Organisation/s: CSL Innovation Pty Ltd, The University of Queensland

Funder: UQ and CSL acknowledge the support of the Coalition for Epidemic Preparedness Innovations (CEPI) in partnering to enable the rapid development of the vaccine candidate through clinical trials.

Media release

From: CSL Innovation Pty Ltd

For Immediate Release: Update on The University of Queensland COVID-19 vaccine

 

Friday, 11th December, 2020: The University of Queensland (UQ) and CSL today announce that the Phase 1 trial of the UQ-CSL v451 COVID-19 vaccine has shown that it elicits a robust response towards the virus and has a strong safety profile. There were no serious adverse events or safety concerns reported in the 216 trial participants. However, following consultation with the Australian Government, CSL will not progress the vaccine candidate to Phase 2/3 clinical trials.  
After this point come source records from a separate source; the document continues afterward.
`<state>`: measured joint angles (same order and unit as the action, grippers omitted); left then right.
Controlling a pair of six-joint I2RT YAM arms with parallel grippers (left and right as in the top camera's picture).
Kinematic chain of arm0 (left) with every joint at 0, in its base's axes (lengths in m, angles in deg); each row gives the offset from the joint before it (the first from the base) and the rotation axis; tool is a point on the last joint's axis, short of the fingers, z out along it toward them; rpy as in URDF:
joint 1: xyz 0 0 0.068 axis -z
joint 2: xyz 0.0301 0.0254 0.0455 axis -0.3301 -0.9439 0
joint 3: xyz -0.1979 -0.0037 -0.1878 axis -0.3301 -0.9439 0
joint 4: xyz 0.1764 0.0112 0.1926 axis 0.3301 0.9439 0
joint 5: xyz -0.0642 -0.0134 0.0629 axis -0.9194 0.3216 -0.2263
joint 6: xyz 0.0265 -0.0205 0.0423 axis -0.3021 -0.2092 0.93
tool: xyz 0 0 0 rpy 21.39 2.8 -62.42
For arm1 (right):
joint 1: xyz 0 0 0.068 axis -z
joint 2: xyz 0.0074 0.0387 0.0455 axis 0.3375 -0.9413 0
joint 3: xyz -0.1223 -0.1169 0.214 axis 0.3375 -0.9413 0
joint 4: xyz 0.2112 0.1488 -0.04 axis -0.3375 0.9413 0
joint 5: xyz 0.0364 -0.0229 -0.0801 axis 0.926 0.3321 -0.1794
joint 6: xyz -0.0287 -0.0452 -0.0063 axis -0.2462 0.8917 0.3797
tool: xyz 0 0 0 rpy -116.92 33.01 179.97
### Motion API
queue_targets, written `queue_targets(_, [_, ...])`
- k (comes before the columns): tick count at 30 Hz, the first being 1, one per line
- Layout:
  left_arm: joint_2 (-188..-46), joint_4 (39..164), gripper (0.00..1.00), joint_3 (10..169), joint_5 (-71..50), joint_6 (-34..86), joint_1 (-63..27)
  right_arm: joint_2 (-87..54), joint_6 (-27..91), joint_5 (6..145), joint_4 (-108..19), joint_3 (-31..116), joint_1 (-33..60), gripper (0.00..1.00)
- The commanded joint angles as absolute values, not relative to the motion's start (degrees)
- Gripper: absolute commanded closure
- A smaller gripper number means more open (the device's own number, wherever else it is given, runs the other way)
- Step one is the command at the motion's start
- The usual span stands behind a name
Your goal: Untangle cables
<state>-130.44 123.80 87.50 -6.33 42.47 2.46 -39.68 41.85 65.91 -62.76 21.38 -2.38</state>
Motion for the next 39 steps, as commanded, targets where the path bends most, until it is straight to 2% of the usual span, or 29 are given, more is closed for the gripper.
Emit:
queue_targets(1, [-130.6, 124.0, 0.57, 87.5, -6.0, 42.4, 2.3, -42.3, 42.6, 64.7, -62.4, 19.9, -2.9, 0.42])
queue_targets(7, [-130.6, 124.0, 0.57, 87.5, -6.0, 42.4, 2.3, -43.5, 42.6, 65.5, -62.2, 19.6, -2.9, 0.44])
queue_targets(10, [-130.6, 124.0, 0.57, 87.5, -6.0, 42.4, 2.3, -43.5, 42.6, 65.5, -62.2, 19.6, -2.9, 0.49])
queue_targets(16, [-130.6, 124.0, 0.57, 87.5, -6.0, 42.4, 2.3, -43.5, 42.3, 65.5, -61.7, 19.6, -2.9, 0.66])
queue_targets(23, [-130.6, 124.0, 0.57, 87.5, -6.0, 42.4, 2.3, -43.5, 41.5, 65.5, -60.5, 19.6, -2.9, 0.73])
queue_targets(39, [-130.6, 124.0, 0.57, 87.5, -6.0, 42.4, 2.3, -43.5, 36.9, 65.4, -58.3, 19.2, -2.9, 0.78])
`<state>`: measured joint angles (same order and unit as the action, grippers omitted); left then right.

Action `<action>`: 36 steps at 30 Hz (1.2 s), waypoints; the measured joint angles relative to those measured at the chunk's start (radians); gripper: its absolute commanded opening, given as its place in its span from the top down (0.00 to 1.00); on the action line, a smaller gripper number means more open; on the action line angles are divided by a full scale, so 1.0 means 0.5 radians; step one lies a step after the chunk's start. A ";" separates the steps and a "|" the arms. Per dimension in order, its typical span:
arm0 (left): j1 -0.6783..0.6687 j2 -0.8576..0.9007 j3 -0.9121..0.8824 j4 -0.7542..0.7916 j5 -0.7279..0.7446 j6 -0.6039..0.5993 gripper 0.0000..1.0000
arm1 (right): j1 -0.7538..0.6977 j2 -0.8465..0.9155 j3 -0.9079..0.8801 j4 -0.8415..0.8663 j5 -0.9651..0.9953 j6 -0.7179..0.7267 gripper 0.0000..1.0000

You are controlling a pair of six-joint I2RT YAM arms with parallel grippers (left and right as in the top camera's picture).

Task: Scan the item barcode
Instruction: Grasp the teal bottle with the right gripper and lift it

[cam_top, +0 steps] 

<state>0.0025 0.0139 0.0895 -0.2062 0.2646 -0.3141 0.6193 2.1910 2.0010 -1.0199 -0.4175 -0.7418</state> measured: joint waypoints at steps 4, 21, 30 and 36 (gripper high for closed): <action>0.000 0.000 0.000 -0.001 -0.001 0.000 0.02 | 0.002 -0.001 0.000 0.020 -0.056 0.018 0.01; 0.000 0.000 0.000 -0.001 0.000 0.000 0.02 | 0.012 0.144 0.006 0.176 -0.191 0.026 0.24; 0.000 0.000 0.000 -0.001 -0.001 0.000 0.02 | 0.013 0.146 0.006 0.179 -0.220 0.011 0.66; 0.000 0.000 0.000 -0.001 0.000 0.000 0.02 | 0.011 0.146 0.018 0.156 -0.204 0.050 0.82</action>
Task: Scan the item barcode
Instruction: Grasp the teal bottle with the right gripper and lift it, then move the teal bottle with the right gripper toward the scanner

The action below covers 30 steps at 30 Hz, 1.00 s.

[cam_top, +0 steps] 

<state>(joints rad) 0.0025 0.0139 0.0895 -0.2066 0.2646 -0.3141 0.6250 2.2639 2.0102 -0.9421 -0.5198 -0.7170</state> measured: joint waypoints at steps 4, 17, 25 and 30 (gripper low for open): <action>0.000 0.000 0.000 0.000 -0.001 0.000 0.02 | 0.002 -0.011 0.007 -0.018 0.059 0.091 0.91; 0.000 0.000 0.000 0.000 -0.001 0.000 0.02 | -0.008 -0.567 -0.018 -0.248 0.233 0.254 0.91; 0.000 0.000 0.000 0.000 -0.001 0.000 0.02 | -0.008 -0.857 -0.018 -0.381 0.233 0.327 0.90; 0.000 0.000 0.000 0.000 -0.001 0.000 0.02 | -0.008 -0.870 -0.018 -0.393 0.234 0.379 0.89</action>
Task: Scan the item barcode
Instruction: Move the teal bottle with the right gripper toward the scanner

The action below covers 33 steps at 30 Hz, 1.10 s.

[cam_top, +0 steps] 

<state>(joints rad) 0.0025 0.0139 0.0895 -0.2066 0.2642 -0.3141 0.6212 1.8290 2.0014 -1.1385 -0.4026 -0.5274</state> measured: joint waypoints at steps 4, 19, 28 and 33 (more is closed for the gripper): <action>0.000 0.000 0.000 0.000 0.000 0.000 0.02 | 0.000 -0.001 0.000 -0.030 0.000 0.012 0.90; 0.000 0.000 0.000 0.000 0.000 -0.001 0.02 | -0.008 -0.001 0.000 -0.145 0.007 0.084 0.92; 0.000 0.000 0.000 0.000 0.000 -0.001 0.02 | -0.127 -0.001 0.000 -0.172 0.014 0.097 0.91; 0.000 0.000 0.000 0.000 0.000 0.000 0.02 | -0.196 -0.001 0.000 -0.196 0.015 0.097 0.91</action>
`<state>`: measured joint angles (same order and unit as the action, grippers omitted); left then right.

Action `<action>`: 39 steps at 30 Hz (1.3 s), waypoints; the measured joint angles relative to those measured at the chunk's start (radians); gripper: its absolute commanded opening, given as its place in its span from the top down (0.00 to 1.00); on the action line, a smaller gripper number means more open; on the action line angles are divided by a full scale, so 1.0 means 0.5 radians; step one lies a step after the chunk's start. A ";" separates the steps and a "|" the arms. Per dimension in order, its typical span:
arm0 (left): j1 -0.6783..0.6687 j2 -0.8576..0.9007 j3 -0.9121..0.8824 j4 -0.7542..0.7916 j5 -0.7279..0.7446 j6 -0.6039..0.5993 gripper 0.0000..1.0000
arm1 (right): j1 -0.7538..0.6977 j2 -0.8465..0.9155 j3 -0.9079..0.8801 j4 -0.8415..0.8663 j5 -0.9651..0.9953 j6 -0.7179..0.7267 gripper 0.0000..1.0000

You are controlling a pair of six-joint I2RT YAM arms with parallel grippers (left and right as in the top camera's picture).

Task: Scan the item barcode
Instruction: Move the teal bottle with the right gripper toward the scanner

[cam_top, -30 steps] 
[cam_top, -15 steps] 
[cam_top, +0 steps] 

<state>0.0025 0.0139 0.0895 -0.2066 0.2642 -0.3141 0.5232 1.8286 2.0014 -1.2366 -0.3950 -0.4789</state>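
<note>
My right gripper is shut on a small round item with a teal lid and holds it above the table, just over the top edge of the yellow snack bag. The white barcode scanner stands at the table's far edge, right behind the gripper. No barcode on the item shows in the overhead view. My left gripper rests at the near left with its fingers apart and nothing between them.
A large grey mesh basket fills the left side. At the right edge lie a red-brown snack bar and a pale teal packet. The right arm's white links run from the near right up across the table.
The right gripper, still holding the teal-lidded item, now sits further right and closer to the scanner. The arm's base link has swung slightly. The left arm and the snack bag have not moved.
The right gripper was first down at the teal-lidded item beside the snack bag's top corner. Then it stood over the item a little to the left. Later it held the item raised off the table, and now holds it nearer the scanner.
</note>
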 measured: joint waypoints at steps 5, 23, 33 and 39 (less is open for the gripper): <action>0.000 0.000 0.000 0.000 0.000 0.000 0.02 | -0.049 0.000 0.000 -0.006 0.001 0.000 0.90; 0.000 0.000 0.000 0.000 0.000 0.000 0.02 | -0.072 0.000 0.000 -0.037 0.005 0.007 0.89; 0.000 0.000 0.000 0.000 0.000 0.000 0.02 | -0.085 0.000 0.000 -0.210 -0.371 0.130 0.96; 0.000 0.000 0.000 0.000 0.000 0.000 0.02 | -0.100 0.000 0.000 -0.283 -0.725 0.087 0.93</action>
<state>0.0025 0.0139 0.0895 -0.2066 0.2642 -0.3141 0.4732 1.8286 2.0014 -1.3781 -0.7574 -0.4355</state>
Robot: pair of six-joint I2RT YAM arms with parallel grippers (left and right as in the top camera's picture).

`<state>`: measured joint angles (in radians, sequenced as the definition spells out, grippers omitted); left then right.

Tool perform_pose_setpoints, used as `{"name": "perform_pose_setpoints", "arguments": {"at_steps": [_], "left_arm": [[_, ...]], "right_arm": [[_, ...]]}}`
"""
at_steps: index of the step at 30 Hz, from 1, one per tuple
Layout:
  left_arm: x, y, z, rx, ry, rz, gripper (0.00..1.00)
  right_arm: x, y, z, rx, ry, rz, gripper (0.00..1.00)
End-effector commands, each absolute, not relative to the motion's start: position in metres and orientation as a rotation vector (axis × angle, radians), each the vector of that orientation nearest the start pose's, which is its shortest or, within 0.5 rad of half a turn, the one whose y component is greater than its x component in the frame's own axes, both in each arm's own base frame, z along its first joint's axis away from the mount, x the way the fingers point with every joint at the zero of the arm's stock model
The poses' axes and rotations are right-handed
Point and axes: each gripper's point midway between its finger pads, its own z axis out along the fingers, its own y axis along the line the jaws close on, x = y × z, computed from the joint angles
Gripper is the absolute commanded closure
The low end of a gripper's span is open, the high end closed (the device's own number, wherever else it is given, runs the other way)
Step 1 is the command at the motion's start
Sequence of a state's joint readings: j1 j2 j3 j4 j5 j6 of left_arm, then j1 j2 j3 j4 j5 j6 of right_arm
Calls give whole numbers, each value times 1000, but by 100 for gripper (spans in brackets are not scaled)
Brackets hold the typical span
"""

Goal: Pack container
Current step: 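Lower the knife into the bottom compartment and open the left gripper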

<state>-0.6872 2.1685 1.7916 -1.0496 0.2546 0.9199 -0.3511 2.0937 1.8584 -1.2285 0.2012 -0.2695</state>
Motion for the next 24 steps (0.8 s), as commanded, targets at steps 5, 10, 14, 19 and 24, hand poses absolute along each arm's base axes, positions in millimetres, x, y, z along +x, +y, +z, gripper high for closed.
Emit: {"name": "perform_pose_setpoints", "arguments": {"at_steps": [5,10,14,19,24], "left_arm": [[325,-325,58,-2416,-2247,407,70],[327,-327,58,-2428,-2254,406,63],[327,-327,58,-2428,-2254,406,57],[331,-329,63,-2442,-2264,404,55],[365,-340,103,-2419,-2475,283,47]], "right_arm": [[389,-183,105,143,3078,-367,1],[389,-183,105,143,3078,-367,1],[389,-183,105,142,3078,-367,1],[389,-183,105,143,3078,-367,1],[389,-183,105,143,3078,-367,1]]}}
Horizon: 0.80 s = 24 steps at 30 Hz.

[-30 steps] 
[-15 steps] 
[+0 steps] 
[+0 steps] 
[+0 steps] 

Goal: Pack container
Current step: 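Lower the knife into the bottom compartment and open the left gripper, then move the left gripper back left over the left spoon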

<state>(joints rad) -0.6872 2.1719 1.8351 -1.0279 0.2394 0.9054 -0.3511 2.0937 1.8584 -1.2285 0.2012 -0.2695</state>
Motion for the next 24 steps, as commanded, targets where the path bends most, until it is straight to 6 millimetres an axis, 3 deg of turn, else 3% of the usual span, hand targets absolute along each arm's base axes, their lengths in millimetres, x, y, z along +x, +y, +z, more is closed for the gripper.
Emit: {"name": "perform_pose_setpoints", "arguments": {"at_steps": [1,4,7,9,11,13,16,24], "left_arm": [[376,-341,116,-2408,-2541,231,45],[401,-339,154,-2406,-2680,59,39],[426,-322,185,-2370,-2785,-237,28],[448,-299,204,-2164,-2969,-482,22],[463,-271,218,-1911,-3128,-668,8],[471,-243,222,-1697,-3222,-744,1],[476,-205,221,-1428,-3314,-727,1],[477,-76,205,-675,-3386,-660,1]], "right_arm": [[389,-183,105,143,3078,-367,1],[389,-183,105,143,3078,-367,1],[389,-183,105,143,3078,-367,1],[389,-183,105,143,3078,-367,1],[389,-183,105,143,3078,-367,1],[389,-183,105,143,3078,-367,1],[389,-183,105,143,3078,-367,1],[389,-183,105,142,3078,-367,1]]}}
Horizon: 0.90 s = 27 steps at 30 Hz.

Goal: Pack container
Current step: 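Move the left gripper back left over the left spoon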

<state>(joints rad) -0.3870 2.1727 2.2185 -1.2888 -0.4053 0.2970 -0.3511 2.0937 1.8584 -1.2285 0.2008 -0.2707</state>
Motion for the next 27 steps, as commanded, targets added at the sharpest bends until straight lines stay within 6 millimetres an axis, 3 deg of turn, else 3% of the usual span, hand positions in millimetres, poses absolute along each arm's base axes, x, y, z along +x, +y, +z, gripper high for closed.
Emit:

The University of Queensland commenced a Phase 1 trial of their COVID-19 vaccine candidate – v451 – in July 2020, to assess safety and immunogenicity in healthy volunteers. CSL was working towards taking responsibility for the Phase 2/3 clinical trial and large-scale manufacture of the vaccine, upon completion of successful trials.

The Phase 1 data also showed the generation of antibodies directed towards fragments of a protein (gp41), which is a component used to stabilise the vaccine. Trial participants were fully informed of the possibility of a partial immune response to this component, but it was unexpected that the levels induced would interfere with certain HIV tests.

There is no possibility the vaccine causes infection, and routine follow up tests confirmed there is no HIV virus present.

With advice from experts, CSL and UQ have worked through the implications that this issue presents to rolling out the vaccine into broad populations. It is generally agreed that significant changes would need to be made to well-established HIV testing procedures in the healthcare setting to accommodate rollout of this vaccine. Therefore, CSL and the Australian  Government have agreed vaccine development will not proceed to Phase 2/3 trials.

The Phase 1 trial will continue, where further analysis of the data will show how long the antibodies persist, with studies so far showing that levels are already falling. The University of Queensland plans to submit the full data for peer review publication.

UQ Vice-Chancellor, Professor Deborah Terry, said while the outcome was disappointing, she was immensely proud of the UQ team who had shouldered a heavy burden of responsibility while the world watched on. “I also want to thank our many partners, our donors – including the Federal and Queensland Government – and of course the 216 Queenslanders who so willingly volunteered for the Phase 1 trials.”

UQ vaccine co-lead, Professor Paul Young, said that although it was possible to re-engineer the vaccine, the team did not have the luxury of time needed. “Doing so would set back development by another 12 or so months, and while this is a tough decision to take, the urgent need for a vaccine has to be everyone’s priority.”

“I said at the start of vaccine development that there were no guarantees, but what is really encouraging is that the core technology approach we used has passed the major clinical test. It is a safe and well-tolerated vaccine, producing the strong virus-neutralising effect that we were hoping to see.

So we will continue to push forward and we are confident that with further work the Molecular Clamp technology will be a robust platform for future vaccine development here in Australia and to meet future biosecurity needs.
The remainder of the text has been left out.